**PROBLEM REQUIREMENTS**
Work through the data below and copy out every line where "bowl" is found.

Records from a collection
--- --- ---
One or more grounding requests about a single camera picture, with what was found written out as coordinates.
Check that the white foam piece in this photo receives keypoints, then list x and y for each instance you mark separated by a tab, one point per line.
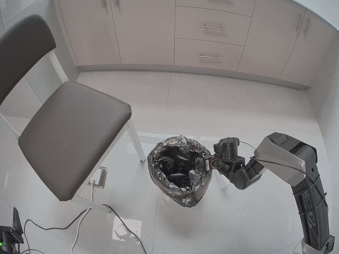
225	184

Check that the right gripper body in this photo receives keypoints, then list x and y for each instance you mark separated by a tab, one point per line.
223	167

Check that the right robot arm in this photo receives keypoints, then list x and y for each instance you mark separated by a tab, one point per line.
309	194

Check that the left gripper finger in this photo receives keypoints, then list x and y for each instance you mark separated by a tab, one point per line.
17	222

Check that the beige cabinet with drawers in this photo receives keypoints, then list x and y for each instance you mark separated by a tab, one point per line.
148	30

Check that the black plastic bag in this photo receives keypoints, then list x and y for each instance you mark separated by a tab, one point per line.
159	165

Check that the white chair with grey seat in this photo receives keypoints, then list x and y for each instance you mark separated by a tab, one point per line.
74	131

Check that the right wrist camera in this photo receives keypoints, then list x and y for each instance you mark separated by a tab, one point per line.
207	164

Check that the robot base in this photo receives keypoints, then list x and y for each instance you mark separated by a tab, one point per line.
308	249

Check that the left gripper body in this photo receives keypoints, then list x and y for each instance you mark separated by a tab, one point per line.
9	234

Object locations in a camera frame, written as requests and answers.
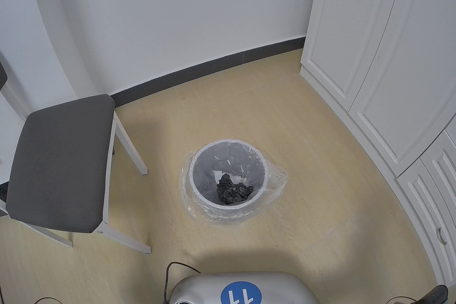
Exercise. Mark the white paper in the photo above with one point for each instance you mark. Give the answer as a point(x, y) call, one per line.
point(222, 175)

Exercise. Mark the black plastic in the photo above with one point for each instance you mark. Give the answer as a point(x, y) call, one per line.
point(231, 192)

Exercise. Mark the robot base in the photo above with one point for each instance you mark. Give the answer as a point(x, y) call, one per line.
point(199, 292)

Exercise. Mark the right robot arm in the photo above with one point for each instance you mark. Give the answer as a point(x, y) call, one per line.
point(434, 295)

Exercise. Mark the white trash bin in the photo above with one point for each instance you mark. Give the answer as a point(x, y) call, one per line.
point(194, 185)

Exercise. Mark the clear plastic bag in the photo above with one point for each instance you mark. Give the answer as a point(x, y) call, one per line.
point(276, 185)

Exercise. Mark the grey white chair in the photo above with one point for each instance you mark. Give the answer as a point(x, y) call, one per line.
point(57, 160)

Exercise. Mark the white wardrobe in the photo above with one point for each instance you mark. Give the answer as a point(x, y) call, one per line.
point(392, 46)

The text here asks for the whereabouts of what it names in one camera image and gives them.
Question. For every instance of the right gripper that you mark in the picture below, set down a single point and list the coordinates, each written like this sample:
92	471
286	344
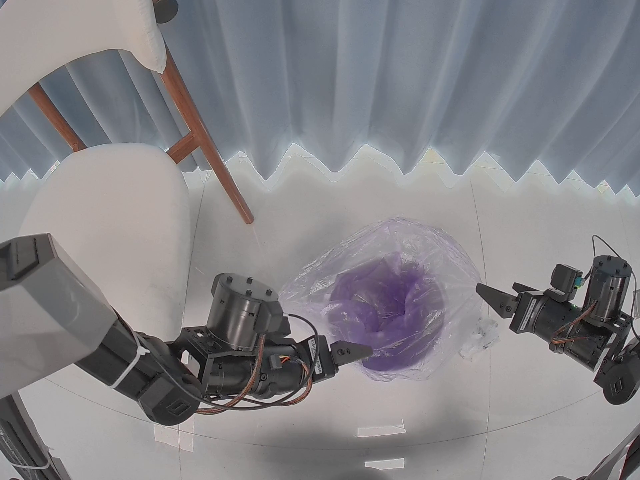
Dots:
550	315

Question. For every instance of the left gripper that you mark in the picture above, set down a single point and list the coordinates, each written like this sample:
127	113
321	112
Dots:
270	373

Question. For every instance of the purple plastic bag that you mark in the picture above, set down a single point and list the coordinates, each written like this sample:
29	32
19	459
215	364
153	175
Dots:
415	248

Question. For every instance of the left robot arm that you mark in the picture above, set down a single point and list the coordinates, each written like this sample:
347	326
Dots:
55	308

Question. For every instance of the crumpled clear plastic wrapper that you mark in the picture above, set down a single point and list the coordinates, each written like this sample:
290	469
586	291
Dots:
480	340

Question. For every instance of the pale blue curtain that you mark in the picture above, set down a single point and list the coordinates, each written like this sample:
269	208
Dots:
375	58

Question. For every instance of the white cushioned wooden chair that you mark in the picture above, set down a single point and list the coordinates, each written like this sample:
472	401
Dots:
100	203

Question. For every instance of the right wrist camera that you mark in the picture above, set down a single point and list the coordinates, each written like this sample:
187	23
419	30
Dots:
562	274

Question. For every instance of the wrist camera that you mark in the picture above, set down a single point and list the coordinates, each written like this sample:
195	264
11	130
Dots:
272	320
562	274

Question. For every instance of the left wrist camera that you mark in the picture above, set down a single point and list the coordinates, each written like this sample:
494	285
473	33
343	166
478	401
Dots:
272	320

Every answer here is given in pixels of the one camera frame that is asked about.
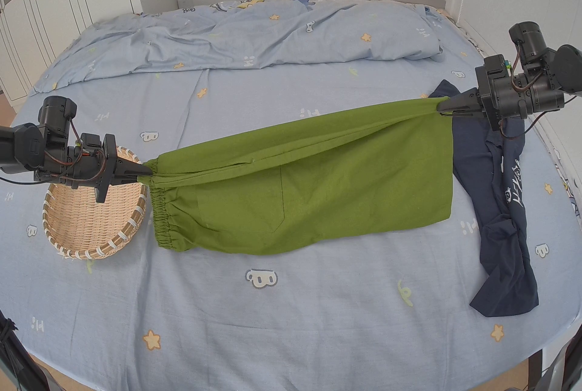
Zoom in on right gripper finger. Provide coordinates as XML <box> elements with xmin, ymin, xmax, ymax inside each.
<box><xmin>438</xmin><ymin>90</ymin><xmax>481</xmax><ymax>110</ymax></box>
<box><xmin>437</xmin><ymin>108</ymin><xmax>483</xmax><ymax>120</ymax></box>

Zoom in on pale blue quilt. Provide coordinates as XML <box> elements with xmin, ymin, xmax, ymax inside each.
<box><xmin>31</xmin><ymin>0</ymin><xmax>444</xmax><ymax>95</ymax></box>

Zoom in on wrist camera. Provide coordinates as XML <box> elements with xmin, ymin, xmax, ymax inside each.
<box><xmin>81</xmin><ymin>133</ymin><xmax>104</xmax><ymax>154</ymax></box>
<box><xmin>475</xmin><ymin>54</ymin><xmax>513</xmax><ymax>83</ymax></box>

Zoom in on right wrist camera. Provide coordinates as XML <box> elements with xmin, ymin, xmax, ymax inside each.
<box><xmin>475</xmin><ymin>54</ymin><xmax>513</xmax><ymax>83</ymax></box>

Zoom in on round woven basket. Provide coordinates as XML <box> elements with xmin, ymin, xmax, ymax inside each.
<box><xmin>43</xmin><ymin>145</ymin><xmax>150</xmax><ymax>260</ymax></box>

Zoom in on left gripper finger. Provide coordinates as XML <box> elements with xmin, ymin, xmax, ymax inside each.
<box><xmin>116</xmin><ymin>174</ymin><xmax>150</xmax><ymax>188</ymax></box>
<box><xmin>116</xmin><ymin>158</ymin><xmax>153</xmax><ymax>175</ymax></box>

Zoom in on green shorts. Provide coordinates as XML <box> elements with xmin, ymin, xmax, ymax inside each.
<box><xmin>141</xmin><ymin>98</ymin><xmax>455</xmax><ymax>254</ymax></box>

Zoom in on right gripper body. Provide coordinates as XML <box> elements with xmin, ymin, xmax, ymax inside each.
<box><xmin>477</xmin><ymin>80</ymin><xmax>532</xmax><ymax>132</ymax></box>

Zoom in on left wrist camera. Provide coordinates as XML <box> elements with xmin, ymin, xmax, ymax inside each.
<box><xmin>81</xmin><ymin>133</ymin><xmax>104</xmax><ymax>154</ymax></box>

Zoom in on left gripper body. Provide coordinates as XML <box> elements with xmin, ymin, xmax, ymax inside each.
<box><xmin>68</xmin><ymin>134</ymin><xmax>117</xmax><ymax>204</ymax></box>

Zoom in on dark blue T-shirt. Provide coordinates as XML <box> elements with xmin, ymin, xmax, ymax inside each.
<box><xmin>429</xmin><ymin>79</ymin><xmax>540</xmax><ymax>318</ymax></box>

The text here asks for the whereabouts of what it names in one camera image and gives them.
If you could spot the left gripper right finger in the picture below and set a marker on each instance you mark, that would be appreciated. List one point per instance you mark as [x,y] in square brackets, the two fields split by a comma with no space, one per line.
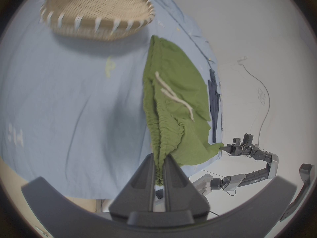
[180,192]

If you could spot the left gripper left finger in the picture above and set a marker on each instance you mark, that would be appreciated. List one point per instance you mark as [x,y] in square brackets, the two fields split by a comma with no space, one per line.
[138,190]

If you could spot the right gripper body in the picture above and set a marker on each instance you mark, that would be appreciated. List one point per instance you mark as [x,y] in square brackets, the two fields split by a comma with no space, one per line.
[232,149]

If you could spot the green shorts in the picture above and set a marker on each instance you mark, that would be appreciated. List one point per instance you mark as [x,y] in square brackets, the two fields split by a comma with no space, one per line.
[173,71]

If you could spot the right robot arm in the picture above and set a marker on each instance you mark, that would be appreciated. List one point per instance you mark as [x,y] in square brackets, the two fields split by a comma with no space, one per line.
[272,165]

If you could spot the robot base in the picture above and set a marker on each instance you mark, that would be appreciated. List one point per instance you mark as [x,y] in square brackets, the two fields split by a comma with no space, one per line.
[200,183]

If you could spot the dark blue garment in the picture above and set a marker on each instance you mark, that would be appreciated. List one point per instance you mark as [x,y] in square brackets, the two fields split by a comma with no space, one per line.
[213,100]

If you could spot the bed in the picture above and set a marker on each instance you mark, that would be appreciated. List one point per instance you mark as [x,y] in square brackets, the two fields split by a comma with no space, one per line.
[62,95]

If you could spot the round woven basket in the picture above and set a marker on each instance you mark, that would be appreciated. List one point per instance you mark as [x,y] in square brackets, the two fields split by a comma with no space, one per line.
[99,9]

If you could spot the pale blue quilt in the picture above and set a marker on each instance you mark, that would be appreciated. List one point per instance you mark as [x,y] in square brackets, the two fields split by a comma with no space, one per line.
[188,26]

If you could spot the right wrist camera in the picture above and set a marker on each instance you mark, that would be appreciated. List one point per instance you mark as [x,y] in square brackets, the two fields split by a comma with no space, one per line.
[236,140]

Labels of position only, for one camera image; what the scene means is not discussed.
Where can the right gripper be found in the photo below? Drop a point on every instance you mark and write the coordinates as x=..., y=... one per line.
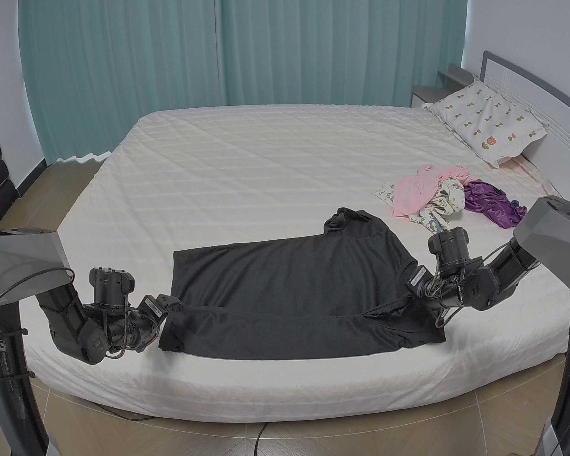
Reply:
x=437, y=292

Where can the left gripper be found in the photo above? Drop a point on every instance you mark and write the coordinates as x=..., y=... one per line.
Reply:
x=145, y=333

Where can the black T-shirt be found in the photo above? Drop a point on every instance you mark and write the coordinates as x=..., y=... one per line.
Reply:
x=289, y=283

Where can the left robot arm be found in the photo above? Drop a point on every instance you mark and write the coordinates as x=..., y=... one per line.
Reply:
x=9, y=373

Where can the bed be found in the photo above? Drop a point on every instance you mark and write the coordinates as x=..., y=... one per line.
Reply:
x=266, y=169

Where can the white printed garment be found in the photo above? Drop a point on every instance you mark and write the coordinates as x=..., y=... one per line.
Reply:
x=441, y=212

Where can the pink garment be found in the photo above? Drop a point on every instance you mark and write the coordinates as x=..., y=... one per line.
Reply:
x=413, y=195

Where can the purple garment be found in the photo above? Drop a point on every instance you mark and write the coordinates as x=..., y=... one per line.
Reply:
x=494, y=204

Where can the white printed pillow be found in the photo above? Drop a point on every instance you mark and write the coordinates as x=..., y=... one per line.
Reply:
x=489, y=121

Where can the grey bedside table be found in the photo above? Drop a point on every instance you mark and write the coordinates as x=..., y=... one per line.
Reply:
x=430, y=93

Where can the blue-green curtain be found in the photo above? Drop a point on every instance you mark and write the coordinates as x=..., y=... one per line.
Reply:
x=342, y=36
x=123, y=64

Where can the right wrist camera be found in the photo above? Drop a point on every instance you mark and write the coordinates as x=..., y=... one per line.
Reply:
x=418, y=280

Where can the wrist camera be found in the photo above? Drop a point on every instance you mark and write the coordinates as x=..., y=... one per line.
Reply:
x=418, y=280
x=156, y=309

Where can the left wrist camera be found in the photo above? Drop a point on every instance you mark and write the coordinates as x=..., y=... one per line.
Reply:
x=156, y=309

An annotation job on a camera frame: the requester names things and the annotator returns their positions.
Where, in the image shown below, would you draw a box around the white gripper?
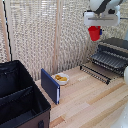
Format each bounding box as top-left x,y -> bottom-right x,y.
82,10 -> 121,36

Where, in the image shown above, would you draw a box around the red plastic cup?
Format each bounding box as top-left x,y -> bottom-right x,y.
87,25 -> 102,42

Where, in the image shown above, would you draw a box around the yellow food pieces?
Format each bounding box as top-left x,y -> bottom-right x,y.
55,74 -> 68,83

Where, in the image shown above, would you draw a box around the woven folding screen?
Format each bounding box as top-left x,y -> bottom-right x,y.
0,0 -> 128,82

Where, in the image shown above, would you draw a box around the white bowl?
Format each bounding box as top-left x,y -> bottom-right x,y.
53,72 -> 71,87

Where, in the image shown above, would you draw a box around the dark blue book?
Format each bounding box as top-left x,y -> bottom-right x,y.
40,68 -> 61,106

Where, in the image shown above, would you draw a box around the black fabric storage box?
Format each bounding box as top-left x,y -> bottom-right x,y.
0,59 -> 52,128

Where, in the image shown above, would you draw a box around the black wire dish rack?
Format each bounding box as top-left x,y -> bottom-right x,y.
90,37 -> 128,77

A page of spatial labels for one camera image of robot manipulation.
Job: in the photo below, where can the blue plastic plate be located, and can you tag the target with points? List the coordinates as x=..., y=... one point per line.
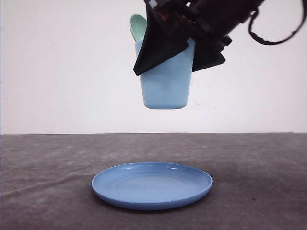
x=151, y=186

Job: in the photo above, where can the mint green plastic spoon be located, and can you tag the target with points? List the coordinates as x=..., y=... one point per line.
x=138, y=25

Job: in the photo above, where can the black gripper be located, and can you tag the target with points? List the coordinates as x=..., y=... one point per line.
x=170, y=23

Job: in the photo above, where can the light blue plastic cup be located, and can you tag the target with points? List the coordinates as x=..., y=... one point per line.
x=166, y=86

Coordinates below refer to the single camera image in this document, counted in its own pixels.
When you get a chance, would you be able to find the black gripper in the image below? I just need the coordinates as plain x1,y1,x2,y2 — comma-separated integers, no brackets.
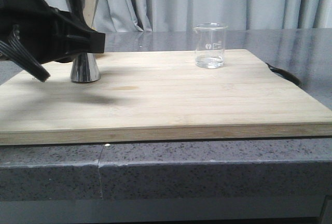
1,0,105,64

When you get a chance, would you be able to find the steel double jigger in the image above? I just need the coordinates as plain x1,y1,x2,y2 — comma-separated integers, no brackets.
65,0,101,83

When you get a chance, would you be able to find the glass measuring beaker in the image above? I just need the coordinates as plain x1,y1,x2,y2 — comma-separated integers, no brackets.
193,22,228,69

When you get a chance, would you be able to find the wooden cutting board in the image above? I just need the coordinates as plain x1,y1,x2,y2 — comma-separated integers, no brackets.
1,50,331,145

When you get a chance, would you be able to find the black ribbed cable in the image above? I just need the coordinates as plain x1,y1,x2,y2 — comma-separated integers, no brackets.
0,25,51,82

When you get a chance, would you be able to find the black board handle strap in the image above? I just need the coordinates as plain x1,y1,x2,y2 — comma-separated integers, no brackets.
264,62,303,86

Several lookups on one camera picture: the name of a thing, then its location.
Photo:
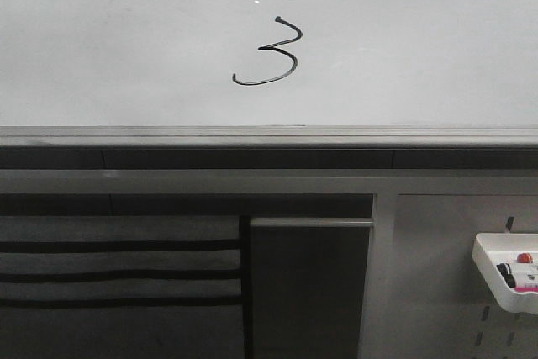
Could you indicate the white whiteboard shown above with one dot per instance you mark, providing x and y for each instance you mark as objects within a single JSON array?
[{"x": 357, "y": 73}]

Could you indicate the grey hanging panel with rod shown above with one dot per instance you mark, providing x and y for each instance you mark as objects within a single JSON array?
[{"x": 308, "y": 283}]

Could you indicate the white pegboard panel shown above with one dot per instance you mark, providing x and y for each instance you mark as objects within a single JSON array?
[{"x": 440, "y": 305}]

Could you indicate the white plastic tray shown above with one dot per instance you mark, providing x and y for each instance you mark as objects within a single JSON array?
[{"x": 491, "y": 249}]

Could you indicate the black capped marker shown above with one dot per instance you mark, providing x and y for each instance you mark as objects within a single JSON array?
[{"x": 519, "y": 275}]

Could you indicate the red capped marker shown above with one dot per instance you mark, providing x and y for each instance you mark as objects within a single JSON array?
[{"x": 526, "y": 258}]

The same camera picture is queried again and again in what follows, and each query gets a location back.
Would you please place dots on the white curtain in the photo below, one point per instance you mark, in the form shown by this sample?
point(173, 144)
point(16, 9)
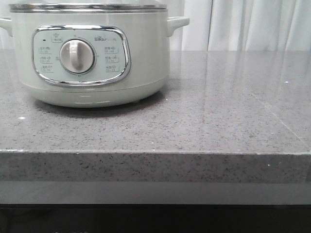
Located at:
point(208, 25)

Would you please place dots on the pale green electric cooking pot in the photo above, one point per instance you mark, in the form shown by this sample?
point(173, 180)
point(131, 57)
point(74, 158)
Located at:
point(88, 55)

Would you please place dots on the glass pot lid steel rim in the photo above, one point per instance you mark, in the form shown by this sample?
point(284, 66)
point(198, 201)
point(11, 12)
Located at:
point(87, 5)

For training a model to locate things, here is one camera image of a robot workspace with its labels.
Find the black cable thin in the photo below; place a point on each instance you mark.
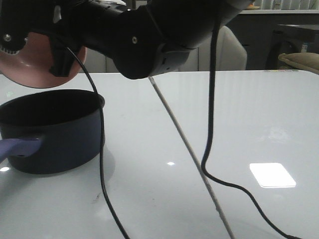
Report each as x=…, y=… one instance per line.
x=101, y=147

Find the black side table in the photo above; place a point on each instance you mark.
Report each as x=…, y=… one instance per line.
x=291, y=38

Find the fruit plate on counter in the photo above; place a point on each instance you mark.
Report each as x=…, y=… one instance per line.
x=252, y=7

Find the dark blue saucepan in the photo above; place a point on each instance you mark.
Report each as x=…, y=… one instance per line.
x=51, y=132

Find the tan cushion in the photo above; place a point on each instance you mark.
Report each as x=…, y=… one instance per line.
x=305, y=61

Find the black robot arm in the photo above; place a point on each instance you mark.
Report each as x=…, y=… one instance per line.
x=154, y=38

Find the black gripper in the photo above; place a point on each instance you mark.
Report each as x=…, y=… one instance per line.
x=52, y=18

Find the right grey upholstered chair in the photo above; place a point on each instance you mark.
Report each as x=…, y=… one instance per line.
x=230, y=54

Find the dark sideboard counter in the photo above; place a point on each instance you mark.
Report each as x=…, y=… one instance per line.
x=254, y=28

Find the pink plastic bowl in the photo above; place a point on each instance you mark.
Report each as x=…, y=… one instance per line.
x=28, y=64

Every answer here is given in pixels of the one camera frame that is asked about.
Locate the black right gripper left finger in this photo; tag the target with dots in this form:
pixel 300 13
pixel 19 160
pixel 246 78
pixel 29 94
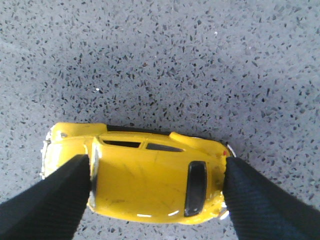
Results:
pixel 51 209

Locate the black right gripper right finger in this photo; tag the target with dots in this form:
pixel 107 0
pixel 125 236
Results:
pixel 260 210

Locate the yellow toy beetle car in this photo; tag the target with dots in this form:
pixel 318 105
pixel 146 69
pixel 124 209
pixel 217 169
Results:
pixel 141 176
--- --- ---
**FINAL ANSWER**
Where, in the image shown above, would you draw a box around the white bowl?
Find the pink plastic bowl in the photo above; place a point on each instance you mark.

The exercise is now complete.